_What this task involves:_
Any picture in the records below stays out; return everything else exactly.

_Source material:_
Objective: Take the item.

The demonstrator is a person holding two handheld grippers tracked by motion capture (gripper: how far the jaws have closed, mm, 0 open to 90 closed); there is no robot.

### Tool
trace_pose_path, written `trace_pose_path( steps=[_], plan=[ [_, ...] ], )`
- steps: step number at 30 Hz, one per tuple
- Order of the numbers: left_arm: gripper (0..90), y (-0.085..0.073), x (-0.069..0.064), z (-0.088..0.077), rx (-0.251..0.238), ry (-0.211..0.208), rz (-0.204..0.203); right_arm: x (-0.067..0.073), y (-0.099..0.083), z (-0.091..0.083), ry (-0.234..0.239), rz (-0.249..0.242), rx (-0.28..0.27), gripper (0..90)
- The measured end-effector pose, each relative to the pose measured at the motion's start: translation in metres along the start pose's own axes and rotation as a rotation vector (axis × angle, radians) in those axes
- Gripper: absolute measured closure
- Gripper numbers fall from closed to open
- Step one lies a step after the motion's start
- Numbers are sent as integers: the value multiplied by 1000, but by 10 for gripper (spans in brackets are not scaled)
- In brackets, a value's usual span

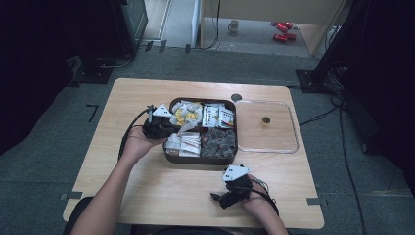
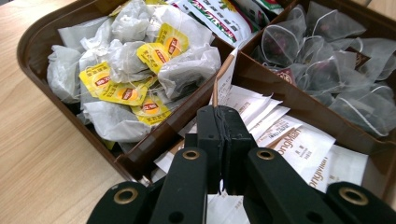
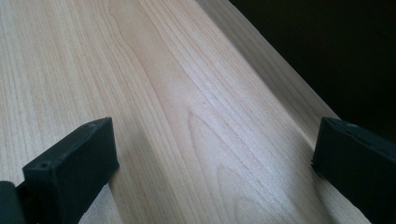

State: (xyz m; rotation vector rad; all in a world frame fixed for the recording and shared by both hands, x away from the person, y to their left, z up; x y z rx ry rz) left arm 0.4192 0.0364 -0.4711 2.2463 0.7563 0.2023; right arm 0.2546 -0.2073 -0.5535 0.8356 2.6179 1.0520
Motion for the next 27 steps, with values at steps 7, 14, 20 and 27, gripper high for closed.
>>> trace_pose_path(
  steps=[7, 14, 20, 27],
  plan=[
    [896, -3, 3, -13, -29, -10, -15, 0, 0, 0, 5, -7, 0, 0],
    [896, -5, 8, -28, -63, -14, -48, -1, 1, 1, 11, -14, 1, 0],
    [896, -7, 11, -37, -80, -2, -56, -1, 1, 1, 13, -17, 0, 0],
    [895, -11, 15, -47, -102, 15, -71, -1, 1, 1, 20, -22, 1, 0]
  ],
)
Point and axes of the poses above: each handheld gripper's, and its own axes: z roughly forward along the jaws, y roughly out of its top, x roughly to its left, the point moved 4 cm from there along z, roughly forward along the jaws, and after that the axes turned 2 degrees about x, right-handed, at the moved point
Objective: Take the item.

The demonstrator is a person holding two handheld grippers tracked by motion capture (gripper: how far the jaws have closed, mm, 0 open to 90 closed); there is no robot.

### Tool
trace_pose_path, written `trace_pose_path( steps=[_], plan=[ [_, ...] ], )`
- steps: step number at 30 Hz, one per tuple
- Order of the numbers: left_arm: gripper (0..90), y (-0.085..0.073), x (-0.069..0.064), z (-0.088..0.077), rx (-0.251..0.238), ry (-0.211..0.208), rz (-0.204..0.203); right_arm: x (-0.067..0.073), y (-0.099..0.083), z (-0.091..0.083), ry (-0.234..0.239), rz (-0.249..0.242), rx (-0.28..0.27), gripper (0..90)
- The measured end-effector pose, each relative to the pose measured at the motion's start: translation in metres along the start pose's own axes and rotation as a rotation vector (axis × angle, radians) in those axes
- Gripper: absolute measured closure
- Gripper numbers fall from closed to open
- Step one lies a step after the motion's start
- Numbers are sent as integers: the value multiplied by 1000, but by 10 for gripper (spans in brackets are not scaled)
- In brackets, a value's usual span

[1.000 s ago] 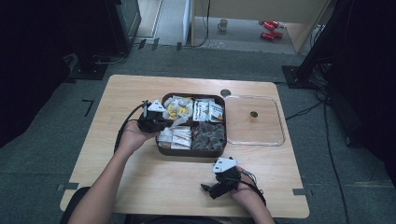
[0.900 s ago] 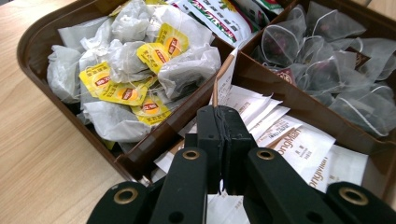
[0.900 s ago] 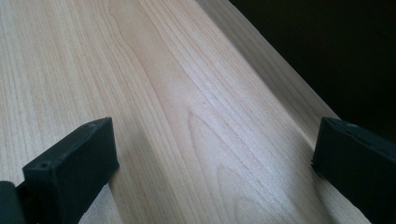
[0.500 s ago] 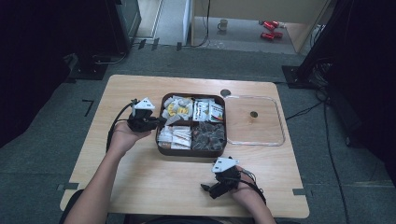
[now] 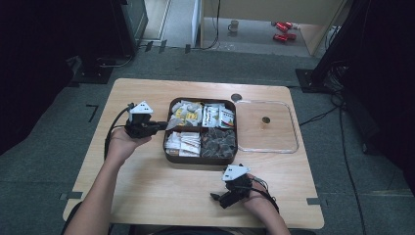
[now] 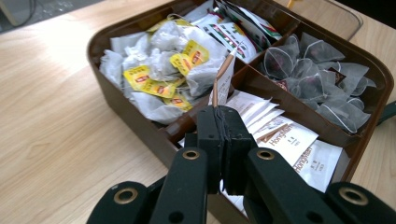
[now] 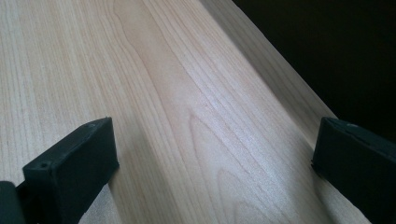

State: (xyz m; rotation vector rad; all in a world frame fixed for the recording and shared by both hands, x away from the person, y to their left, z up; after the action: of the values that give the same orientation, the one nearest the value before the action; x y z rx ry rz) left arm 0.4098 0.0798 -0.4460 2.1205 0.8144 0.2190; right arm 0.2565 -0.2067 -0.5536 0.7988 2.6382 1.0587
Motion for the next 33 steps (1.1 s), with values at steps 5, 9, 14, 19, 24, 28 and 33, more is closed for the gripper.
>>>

_Answer box:_
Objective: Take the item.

The demonstrator is a person holding two handheld grippers tracked by motion capture (gripper: how far the jaws have closed, mm, 0 open to 90 closed); there is no robot.

### Tool
trace_pose_path, written `trace_pose_path( steps=[_], plan=[ [_, ...] ], )`
- steps: step number at 30 Hz, one per tuple
- Order of the numbers: left_arm: gripper (0..90), y (-0.085..0.073), x (-0.069..0.064), z (-0.088..0.077), rx (-0.251..0.238), ry (-0.211..0.208), rz (-0.204..0.203); right_arm: x (-0.067..0.073), y (-0.099..0.083), z (-0.091..0.083), ry (-0.234..0.239), rz (-0.249..0.242), rx (-0.28..0.27), gripper (0..90)
- The measured end-effector pose, each relative to the pose measured at the motion's start: translation in metres along the start pose's own axes and rotation as a rotation vector (axis × angle, radians) in those axes
- Gripper: absolute measured closure
- Gripper numbers fall from closed to open
- Step one lies a step after the motion's start
- Numbers are sent as integers: the value multiplied by 1000, but by 10 for gripper (spans in brackets are not scaled)
- In brackets, a value's usual span


State: (xyz m; rotation vector rad; all in a world frame fixed for the recording and shared by both hands, x away from the person, y to their left, z up; x y z rx ry rz) left arm 0.4192 0.0364 -0.4711 2.2463 0.7563 0.2023; right arm 0.2546 -0.2073 -0.5535 0.8356 2.6179 1.0520
Motion for the next 27 steps, with values at steps 7, 14, 20 and 27, gripper high for closed.
>>> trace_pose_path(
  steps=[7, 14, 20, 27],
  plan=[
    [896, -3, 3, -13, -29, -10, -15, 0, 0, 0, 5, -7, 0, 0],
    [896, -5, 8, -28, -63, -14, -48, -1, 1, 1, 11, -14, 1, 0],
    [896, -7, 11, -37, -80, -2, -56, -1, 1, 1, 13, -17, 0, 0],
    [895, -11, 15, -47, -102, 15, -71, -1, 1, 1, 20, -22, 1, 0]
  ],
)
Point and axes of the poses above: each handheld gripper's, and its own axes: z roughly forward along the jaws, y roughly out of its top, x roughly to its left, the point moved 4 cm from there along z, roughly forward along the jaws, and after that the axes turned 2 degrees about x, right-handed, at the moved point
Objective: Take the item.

The demonstrator is a person holding two handheld grippers tracked by motion capture (gripper: how far the jaws have closed, mm, 0 open to 90 closed); there is no robot.

### Tool
trace_pose_path, written `trace_pose_path( steps=[_], plan=[ [_, ...] ], )`
- steps: step number at 30 Hz, one per tuple
- Order of the numbers: left_arm: gripper (0..90), y (-0.085..0.073), x (-0.069..0.064), z (-0.088..0.077), rx (-0.251..0.238), ry (-0.211..0.208), rz (-0.204..0.203); right_arm: x (-0.067..0.073), y (-0.099..0.083), z (-0.091..0.083), ry (-0.234..0.239), rz (-0.249..0.242), rx (-0.28..0.27), gripper (0..90)
- The measured end-effector pose, each relative to the pose measured at the motion's start: translation in metres along the start pose's own axes and rotation as a rotation vector (axis × angle, radians) in those axes
- Gripper: absolute measured closure
- Gripper numbers fall from closed to open
- Step one lies a step after the motion's start
- Numbers are sent as integers: the value multiplied by 1000, but by 10 for gripper (spans in brackets are not scaled)
- In brackets, a value's usual span

[1.000 s ago] 
[0.900 s ago] 
[0.900 s ago] 
[0.500 s ago] 
[now] 
[now] 
[now] 

State: (xyz m; rotation vector rad; all in a world frame fixed for the recording and shared by both hands, x away from the person, y to their left, z up; after the action: of the values that give the same orientation, the one nearest the value before the action; x y z rx ry rz) left arm 0.4098 0.0798 -0.4460 2.1205 0.8144 0.2190; right arm 0.2565 -0.2067 -0.5536 0.7988 2.6382 1.0587
Motion for the next 33 steps (1.1 s), with values at steps 5, 9, 14, 19, 24, 28 and 33, more is closed for the gripper.
>>>

What the exercise asked for has been given in full.